▼

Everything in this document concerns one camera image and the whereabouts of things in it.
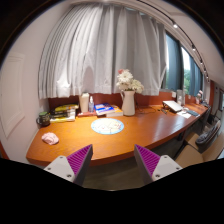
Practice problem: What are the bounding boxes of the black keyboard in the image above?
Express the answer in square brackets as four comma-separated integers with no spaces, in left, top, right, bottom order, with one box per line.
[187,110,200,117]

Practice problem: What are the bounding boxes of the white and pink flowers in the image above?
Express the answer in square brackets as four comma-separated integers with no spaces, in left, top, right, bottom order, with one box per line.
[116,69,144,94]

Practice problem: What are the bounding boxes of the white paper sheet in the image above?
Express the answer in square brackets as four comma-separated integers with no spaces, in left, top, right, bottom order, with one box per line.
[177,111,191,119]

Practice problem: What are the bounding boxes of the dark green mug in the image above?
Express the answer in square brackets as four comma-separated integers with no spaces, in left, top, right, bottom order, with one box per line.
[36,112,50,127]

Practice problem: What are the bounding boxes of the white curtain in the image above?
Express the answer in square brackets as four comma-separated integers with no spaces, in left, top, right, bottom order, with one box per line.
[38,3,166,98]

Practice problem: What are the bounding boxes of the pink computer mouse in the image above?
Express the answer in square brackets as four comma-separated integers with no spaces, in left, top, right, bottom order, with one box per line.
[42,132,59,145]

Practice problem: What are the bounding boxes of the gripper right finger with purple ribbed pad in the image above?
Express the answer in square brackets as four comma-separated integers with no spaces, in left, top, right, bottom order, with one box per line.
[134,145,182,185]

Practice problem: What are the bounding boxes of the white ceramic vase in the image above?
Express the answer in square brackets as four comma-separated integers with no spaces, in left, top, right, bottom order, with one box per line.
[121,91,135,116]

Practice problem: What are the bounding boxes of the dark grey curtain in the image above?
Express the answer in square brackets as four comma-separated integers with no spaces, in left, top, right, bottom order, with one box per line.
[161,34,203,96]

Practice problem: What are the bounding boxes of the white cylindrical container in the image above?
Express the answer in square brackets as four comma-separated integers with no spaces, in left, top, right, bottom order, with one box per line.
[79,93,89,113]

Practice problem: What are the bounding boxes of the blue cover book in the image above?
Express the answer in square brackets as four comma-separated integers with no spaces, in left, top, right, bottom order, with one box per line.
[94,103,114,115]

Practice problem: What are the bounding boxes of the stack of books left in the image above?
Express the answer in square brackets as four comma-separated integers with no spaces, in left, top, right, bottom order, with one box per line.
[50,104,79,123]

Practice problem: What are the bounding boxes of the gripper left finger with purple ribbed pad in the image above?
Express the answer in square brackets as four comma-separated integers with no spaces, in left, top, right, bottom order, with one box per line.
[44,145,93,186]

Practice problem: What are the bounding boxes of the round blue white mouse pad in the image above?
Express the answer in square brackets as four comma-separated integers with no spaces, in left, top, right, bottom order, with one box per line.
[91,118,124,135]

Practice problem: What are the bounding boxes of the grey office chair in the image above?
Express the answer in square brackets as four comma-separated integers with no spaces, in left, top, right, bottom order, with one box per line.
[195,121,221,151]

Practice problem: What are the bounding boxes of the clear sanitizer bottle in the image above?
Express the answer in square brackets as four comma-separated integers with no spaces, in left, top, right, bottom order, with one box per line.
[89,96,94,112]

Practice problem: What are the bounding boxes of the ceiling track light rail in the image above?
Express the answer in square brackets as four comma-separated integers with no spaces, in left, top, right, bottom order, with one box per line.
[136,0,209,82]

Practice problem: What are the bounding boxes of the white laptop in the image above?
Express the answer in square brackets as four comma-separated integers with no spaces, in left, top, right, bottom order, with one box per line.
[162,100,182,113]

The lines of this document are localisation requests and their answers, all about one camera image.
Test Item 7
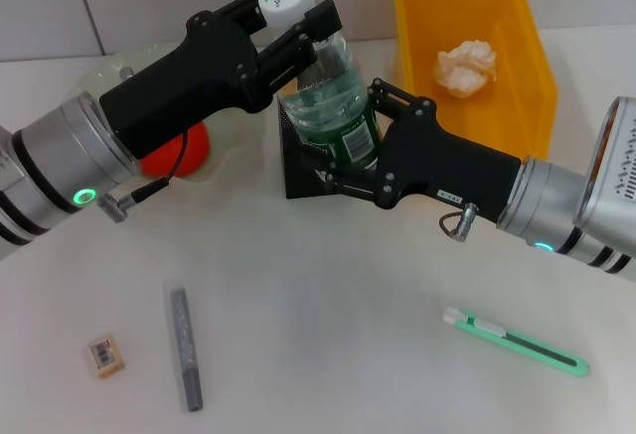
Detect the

▲
▼

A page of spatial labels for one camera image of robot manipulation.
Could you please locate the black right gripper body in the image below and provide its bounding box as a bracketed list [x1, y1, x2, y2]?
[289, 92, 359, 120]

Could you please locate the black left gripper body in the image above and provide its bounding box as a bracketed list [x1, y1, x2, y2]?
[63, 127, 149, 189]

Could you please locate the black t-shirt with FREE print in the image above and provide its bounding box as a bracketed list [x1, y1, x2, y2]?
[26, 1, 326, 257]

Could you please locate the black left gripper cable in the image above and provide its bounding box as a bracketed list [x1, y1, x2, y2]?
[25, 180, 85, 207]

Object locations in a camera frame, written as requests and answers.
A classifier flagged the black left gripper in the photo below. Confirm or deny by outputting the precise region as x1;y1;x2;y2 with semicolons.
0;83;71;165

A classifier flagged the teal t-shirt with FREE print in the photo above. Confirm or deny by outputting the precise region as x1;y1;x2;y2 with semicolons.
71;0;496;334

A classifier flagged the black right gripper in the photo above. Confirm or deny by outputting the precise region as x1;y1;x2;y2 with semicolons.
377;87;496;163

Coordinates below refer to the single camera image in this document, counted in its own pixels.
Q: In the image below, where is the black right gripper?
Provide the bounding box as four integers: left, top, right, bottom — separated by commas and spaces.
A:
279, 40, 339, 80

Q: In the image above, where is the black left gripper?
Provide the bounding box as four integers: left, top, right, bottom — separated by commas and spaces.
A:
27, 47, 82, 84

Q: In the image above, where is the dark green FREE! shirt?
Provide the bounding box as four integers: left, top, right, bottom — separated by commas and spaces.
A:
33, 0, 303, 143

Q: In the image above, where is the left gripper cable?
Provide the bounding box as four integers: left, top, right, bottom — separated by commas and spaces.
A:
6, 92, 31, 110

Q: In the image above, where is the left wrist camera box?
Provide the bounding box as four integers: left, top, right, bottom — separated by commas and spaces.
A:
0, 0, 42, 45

▲

[EXERCISE INSTRUCTIONS]: Which lines above hold the word "this"? Copy each of them.

[TASK RESPONSE]:
Everything in this document concerns one camera image and the whereabouts of things in it.
The lines of this document are localisation requests and their answers, all about one camera image.
Coordinates below refer to the single camera image in this document, counted in its own pixels.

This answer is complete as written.